THERE was an attempted coup in Guinea-Bissau on February 1, according to the Economic Community for West African States (ECOWAS). Gunfire was reported as a cabinet meeting took place at the presidential mansion, but President Embalo Sissoco later confirmed his own wellbeing. This unrest has occurred after a divisive cabinet reshuffle that Embalo made last week in a turf war with Prime Minister Nuno Gomes Nabiam. However, recent coup trends in the region also provide a backdrop. Continued tensions may trigger shocks that could disrupt the electoral roadmap and further limit government effectiveness.
Significance – Embalo and coalition
Embalo was forewarned when he replaced four ministers on 26 January without conferring with his party MADEM-G15 and its coalition partners APU-PDGB to which Prime Minister Nabiam belongs. The APU-PDGB said it would hold the president responsible for ‘future consequences’ of his decision.
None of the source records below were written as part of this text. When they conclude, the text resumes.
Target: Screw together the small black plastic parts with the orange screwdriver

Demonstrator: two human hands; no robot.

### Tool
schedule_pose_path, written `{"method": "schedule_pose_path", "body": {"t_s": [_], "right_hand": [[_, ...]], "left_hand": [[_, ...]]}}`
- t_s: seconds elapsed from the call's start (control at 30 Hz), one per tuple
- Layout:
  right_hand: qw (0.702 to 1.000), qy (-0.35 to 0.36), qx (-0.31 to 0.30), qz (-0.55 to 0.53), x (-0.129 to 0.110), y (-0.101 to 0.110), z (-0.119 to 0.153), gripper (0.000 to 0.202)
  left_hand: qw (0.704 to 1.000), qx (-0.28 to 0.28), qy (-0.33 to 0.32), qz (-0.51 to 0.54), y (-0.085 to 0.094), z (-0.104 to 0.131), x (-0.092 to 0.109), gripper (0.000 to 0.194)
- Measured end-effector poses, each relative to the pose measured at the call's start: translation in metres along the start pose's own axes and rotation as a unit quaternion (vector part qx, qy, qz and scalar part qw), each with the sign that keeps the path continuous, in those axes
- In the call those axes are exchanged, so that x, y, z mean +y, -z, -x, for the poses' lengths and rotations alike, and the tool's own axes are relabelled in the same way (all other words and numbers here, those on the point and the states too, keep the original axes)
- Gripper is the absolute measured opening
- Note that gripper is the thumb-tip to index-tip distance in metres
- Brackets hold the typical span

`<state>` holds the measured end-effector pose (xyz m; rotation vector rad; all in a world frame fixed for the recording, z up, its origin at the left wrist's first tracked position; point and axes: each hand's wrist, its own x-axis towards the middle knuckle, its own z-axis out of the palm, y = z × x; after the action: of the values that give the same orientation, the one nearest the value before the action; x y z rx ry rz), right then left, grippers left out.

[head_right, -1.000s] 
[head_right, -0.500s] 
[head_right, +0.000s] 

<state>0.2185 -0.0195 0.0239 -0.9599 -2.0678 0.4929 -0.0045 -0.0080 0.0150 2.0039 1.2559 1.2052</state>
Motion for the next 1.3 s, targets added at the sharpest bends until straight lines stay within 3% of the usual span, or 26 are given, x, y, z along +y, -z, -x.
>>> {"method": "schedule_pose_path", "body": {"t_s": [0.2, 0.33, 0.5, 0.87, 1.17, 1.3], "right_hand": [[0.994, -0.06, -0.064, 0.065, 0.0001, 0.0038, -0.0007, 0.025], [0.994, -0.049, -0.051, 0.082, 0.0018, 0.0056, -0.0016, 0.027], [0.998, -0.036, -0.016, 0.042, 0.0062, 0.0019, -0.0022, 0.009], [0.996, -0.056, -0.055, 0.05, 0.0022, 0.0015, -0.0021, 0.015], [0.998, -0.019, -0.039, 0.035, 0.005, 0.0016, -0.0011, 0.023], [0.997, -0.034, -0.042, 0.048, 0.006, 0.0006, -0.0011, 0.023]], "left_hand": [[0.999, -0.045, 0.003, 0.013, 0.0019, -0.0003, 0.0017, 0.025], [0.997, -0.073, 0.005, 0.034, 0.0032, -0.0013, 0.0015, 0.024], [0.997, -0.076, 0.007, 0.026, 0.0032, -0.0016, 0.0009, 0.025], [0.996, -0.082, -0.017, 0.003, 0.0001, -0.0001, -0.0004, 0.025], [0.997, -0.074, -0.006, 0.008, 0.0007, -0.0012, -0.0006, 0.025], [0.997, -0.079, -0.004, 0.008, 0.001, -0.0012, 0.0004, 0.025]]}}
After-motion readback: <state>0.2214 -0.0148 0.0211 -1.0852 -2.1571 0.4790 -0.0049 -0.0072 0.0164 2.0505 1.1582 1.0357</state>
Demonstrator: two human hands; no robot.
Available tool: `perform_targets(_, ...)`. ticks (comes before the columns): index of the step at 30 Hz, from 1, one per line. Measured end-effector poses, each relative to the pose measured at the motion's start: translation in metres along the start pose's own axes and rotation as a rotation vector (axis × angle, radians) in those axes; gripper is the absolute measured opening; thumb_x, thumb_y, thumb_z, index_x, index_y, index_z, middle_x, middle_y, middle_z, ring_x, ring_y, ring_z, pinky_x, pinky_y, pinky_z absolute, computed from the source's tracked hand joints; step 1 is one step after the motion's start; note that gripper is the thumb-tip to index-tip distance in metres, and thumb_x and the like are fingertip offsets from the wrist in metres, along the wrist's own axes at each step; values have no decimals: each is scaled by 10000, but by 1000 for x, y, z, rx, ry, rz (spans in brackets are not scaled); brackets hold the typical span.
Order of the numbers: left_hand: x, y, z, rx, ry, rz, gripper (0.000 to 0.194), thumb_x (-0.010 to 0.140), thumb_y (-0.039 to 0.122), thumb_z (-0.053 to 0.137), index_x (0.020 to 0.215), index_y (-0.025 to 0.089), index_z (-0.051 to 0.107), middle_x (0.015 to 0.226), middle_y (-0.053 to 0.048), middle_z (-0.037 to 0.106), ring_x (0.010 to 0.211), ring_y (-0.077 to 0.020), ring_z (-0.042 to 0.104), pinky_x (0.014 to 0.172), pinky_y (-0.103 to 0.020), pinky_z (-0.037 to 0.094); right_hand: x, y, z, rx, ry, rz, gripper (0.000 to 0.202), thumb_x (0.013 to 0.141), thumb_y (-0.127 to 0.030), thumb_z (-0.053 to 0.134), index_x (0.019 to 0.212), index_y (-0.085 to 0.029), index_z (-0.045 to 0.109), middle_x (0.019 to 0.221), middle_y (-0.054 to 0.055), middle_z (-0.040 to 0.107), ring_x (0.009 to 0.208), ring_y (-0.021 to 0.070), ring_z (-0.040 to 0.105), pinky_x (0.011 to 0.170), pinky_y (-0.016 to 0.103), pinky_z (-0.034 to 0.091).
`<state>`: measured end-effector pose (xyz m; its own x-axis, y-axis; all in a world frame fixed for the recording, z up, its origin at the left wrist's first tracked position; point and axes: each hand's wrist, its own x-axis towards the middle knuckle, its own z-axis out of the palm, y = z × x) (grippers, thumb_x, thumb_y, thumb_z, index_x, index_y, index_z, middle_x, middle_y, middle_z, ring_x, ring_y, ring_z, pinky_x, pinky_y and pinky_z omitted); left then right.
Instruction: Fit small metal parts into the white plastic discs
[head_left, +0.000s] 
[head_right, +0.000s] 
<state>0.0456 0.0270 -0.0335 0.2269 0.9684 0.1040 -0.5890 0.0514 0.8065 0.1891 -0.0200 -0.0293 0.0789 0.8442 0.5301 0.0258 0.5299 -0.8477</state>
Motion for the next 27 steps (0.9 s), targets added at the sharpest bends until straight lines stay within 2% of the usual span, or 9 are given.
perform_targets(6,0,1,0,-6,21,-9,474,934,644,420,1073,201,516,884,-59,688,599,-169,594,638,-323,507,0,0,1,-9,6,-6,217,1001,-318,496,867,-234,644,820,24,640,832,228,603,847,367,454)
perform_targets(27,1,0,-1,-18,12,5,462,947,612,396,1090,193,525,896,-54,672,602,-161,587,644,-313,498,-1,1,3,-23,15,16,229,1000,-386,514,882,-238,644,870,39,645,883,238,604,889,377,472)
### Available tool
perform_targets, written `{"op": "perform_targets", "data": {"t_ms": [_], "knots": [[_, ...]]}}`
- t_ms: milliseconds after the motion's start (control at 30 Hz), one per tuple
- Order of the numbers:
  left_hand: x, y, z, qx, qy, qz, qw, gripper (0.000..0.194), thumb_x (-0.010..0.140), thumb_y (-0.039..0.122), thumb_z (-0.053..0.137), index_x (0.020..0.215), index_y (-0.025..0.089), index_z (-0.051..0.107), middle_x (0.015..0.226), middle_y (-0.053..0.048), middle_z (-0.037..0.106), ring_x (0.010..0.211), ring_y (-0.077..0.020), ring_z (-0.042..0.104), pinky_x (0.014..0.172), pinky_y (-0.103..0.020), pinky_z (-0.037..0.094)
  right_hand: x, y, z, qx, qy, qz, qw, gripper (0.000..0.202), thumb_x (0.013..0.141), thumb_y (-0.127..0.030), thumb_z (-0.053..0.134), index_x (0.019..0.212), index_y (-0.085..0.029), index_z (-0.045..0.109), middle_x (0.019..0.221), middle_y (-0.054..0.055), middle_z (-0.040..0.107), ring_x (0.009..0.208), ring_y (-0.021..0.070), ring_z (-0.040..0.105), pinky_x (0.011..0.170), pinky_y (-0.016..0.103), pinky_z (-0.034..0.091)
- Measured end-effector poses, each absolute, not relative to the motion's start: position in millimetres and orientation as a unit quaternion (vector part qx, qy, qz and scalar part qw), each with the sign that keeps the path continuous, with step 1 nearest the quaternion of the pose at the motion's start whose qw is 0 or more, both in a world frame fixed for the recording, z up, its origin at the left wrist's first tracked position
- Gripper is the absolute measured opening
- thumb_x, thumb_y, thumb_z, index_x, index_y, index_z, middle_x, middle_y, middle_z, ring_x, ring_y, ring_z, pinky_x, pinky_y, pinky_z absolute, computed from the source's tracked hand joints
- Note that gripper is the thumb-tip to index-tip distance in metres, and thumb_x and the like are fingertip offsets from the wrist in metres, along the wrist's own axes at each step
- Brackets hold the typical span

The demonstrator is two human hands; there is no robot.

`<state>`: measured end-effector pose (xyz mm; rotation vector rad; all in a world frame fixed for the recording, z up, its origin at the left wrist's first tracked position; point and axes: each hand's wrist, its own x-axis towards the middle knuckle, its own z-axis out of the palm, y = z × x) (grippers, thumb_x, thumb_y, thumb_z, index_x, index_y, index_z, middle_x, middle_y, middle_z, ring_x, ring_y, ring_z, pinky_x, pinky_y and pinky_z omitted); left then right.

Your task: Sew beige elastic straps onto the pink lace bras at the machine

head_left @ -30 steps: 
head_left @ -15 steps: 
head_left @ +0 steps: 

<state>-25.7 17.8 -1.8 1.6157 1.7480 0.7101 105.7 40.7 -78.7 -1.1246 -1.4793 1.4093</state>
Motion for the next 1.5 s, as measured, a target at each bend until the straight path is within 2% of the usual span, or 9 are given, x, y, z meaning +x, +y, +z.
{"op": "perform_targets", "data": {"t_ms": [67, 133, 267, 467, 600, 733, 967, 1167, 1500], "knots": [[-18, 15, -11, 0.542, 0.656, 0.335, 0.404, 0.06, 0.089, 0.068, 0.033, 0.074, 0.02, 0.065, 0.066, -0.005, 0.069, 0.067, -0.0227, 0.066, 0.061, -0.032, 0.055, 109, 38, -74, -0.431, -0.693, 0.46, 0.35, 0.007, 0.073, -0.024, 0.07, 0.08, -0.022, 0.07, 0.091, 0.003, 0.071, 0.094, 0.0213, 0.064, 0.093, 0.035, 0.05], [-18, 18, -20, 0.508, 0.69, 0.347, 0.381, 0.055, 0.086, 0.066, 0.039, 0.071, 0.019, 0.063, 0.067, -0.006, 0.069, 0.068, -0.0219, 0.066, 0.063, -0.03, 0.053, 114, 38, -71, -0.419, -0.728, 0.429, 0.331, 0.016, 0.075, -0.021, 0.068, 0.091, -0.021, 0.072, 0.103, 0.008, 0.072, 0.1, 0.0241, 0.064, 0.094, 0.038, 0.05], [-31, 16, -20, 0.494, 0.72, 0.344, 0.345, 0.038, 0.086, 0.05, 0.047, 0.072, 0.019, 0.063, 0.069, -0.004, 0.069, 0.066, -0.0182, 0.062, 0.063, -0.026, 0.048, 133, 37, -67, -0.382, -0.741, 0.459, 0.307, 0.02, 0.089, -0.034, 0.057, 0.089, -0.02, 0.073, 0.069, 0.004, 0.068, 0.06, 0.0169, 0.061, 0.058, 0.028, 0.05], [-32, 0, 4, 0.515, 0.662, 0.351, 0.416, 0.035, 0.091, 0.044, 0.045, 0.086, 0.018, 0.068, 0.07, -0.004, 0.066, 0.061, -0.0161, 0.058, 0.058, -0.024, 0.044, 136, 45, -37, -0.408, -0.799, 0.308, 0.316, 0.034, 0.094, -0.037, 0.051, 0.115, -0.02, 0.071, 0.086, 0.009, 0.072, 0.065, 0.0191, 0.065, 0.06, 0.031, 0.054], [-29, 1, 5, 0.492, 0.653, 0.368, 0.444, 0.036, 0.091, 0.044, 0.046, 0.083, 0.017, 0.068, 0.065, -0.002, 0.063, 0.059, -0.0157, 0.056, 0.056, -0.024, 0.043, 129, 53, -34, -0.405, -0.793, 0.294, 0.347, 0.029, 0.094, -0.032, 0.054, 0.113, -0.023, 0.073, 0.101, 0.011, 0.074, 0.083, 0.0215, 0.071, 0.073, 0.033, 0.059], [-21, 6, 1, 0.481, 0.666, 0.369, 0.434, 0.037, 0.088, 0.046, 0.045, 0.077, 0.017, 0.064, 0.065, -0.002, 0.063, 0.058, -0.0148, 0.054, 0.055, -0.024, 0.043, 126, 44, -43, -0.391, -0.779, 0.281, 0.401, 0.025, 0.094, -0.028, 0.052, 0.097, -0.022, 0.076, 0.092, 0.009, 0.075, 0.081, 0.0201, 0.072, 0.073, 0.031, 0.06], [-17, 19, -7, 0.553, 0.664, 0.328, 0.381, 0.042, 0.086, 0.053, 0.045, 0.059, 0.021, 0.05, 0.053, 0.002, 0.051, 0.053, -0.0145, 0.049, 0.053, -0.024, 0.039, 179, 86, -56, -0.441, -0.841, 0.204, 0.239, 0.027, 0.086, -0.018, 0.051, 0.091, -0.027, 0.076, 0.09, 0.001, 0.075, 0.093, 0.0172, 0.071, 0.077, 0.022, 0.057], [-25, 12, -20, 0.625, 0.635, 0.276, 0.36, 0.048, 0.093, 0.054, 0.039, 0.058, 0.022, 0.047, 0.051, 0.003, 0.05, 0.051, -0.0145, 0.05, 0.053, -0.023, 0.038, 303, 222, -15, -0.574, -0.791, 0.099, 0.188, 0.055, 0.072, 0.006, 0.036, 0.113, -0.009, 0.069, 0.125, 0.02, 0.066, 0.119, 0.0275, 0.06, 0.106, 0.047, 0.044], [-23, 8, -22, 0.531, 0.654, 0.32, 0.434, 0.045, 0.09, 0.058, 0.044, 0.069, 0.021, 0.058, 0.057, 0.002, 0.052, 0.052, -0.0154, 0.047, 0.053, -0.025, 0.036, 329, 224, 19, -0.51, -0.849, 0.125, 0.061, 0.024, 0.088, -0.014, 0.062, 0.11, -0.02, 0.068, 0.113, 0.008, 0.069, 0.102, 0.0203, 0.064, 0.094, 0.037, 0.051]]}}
Similar decisions have stoked political tension and weakened government cohesion since Embalo assumed office in February 2020. For example, he appeared to sideline Nabiam last August by appointing an unpopular deputy prime minister whose appointment not only strained the ruling coalition but also splintered the president’s own party MADEM-G15. However, he was unable to remove Nabiam because of the army’s support for the prime minister.
Now, the latest unrest signifies more political instability ahead of legislative elections in 2023 when Embalo and his fractured coalition will face the opposition PAIGC. This party is the largest in the country and presently has the most seats in parliament. Embalo has already drawn a battle line by (a) trying to amend the constitution to strengthen the president’s powers in relation to the prime minister’s and by (b) proclaiming that he will not name the PAIGC leader Domingos Pereira as prime minister if the PAIGC wins the elections. The constitution requires the president to appoint a prime minister based on the outcome of legislative elections.
Outlook – Fragility
The IMF projects that Guinea Bissau’s GDP will grow by 4 percent this year from an estimated 1.5 percent in 2020 as the government rationalises its wage bill and broadens the tax base. However, political instability continues to be a major source of risk driven by divisions among key stakeholders, and this week’s coup attempt demonstrates uncertainties on the electoral roadmap for the 2023 legislative elections and the 2024 presidential election.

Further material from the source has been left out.